━━━ SUPPLIED MATERIAL ━━━

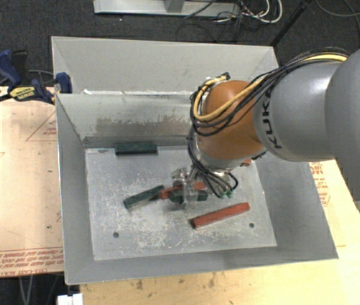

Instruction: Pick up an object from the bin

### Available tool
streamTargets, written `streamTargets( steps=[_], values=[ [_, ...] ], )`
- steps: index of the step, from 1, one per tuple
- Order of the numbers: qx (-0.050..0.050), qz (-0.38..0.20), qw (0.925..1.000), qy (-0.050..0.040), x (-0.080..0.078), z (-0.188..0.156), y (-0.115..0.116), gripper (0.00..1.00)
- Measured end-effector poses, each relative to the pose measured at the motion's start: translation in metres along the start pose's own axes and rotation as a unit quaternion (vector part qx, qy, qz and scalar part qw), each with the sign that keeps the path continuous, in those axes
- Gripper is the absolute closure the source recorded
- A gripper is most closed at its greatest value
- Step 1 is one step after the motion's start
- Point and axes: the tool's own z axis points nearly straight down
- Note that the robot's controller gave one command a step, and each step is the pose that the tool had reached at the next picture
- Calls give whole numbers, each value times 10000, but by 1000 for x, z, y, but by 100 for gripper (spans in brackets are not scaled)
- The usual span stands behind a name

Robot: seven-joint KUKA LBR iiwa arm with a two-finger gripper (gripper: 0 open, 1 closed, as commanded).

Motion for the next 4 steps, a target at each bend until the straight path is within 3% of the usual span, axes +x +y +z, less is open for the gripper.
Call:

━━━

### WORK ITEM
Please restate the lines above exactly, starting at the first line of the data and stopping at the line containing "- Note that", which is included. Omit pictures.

### ANSWER FOR THIS EXERCISE
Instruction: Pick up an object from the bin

### Available tool
streamTargets, written `streamTargets( steps=[_], values=[ [_, ...] ], )`
- steps: index of the step, from 1, one per tuple
- Order of the numbers: qx (-0.050..0.050), qz (-0.38..0.20), qw (0.925..1.000), qy (-0.050..0.040), x (-0.080..0.078), z (-0.188..0.156), y (-0.115..0.116), gripper (0.00..1.00)
- Measured end-effector poses, each relative to the pose measured at the motion's start: translation in metres along the start pose's own axes and rotation as a unit quaternion (vector part qx, qy, qz and scalar part qw), each with the sign that keeps the path continuous, in those axes
- Gripper is the absolute closure the source recorded
- A gripper is most closed at its greatest value
- Step 1 is one step after the motion's start
- Point and axes: the tool's own z axis points nearly straight down
- Note that the robot's controller gave one command a step, and each step is the pose that the tool had reached at the next picture

The work on this exercise is finished.